Soil chemistry, elemental profiles and elemental distribution in nickel hyperaccumulator species from New Caledonia

Abstract New Caledonia is a global biodiversity hotspot known for its metal hyperaccumulator plants. X-ray fluorescence technology (XRF) has enabled non-destructive and quantitative determination of elemental concentrations in herbarium specimens from the ultramafic flora of the island. Specimens belonging to six major hyperaccumulator families (Cunoniaceae, Phyllanthaceae, Salicaceae, Sapotaceae, Oncothecaceae and Violaceae) and one to four specimens per species of the remaining ultramafic taxa in the herbarium were measured.
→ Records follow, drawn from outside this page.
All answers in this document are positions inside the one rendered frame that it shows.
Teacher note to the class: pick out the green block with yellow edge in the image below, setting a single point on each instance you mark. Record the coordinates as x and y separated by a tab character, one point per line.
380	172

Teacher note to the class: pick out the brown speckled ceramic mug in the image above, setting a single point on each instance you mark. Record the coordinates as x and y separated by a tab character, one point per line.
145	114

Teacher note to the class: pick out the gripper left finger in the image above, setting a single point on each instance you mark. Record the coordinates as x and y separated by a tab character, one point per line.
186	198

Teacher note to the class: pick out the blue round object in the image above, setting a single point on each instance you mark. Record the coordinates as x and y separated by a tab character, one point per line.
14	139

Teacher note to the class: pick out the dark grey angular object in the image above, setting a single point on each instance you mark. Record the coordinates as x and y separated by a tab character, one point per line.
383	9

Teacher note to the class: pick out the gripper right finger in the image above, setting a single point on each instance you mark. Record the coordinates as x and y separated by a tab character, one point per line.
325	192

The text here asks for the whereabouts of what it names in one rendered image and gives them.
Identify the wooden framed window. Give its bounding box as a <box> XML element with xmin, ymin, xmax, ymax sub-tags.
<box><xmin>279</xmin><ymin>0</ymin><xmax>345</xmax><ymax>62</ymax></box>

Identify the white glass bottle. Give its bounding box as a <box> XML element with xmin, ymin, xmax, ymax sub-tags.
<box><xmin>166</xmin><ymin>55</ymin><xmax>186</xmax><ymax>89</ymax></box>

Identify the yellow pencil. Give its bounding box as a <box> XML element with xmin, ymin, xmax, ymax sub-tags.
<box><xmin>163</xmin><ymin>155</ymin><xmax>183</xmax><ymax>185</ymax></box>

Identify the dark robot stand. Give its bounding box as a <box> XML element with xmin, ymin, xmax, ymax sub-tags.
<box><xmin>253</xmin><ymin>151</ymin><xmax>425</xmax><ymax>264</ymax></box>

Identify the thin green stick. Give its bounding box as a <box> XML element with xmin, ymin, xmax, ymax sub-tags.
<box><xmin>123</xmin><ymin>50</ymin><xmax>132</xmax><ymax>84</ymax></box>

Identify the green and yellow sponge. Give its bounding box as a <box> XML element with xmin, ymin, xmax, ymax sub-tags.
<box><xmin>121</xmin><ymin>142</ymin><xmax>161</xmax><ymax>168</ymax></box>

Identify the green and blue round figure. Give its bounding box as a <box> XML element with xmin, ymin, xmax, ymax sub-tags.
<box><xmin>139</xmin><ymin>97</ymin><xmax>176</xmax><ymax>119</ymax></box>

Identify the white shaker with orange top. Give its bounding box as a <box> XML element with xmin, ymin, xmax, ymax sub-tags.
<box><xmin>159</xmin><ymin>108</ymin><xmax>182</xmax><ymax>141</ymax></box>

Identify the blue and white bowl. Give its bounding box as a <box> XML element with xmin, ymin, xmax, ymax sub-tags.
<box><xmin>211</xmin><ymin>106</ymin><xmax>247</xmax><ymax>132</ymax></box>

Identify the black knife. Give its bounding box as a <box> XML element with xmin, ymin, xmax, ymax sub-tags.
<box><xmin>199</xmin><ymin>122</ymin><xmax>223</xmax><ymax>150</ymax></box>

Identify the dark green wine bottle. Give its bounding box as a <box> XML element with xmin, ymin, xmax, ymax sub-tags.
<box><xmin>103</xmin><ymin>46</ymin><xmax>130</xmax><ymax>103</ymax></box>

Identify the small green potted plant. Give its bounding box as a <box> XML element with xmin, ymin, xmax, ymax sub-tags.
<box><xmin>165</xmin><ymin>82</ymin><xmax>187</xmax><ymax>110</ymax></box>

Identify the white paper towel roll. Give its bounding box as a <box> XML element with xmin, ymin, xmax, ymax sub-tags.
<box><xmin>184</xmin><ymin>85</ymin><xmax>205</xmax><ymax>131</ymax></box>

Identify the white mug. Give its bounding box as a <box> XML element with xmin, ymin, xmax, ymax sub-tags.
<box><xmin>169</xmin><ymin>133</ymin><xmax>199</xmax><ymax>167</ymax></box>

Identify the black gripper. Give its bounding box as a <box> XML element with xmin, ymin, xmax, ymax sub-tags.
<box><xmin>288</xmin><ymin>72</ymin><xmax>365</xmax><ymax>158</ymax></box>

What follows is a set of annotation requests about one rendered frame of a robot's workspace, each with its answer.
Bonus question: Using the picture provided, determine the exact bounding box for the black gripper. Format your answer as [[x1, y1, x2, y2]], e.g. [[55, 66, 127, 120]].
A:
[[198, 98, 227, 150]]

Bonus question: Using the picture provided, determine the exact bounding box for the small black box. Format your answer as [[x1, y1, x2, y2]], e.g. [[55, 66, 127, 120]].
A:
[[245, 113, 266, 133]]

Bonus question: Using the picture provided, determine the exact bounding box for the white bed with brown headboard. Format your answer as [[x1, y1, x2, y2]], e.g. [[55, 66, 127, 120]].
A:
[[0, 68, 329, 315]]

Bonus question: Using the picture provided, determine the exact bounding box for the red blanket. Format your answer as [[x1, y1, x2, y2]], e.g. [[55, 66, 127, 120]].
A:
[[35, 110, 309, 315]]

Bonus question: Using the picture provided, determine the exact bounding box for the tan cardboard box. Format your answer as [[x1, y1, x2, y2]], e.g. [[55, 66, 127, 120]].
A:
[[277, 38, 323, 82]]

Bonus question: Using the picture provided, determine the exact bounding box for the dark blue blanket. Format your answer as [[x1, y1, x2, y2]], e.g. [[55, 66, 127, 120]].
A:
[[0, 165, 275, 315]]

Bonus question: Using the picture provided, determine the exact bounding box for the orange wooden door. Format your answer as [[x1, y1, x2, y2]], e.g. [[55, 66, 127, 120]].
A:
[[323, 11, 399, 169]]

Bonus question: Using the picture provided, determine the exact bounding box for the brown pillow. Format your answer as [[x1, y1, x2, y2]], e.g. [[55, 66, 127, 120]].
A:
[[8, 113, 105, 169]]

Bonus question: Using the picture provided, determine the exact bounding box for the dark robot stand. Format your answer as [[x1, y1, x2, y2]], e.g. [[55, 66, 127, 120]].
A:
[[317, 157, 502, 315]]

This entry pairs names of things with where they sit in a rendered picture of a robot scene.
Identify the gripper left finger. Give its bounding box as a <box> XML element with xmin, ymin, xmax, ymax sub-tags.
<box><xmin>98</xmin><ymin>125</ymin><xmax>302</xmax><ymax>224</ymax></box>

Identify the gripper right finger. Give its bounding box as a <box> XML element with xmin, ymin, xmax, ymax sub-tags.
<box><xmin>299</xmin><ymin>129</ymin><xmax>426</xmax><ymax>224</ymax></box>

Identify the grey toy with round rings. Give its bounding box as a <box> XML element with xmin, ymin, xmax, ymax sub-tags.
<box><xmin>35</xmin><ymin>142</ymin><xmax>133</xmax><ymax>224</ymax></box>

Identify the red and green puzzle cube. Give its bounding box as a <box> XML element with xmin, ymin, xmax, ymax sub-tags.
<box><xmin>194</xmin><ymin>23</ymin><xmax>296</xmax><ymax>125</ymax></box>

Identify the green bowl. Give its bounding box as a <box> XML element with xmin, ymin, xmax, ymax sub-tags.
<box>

XRF scanning included a total of c. 11 200 specimens from 35 orders, 96 families, 281 genera and 1484 species (1620 taxa) and covered 88.5% of the ultramafic flora. The study revealed the existence of 99 nickel hyperaccumulator taxa (65 known previously), 74 manganese hyperaccumulator taxa (11 known previously), eight cobalt hyperaccumulator taxa (two known previously) and four zinc hyperaccumulator taxa (none known previously). These results offer new insights into the phylogenetic diversity of hyperaccumulators in New Caledonia. The greatest diversity of nickel hyperaccumulators occur in a few major clades (Malphigiales and Oxalidales) and families (Phyllanthaceae, Salicaceae, Cunoniaceae). In contrast, manganese hyperaccumulation is phylogenetically scattered in the New Caledonian flora.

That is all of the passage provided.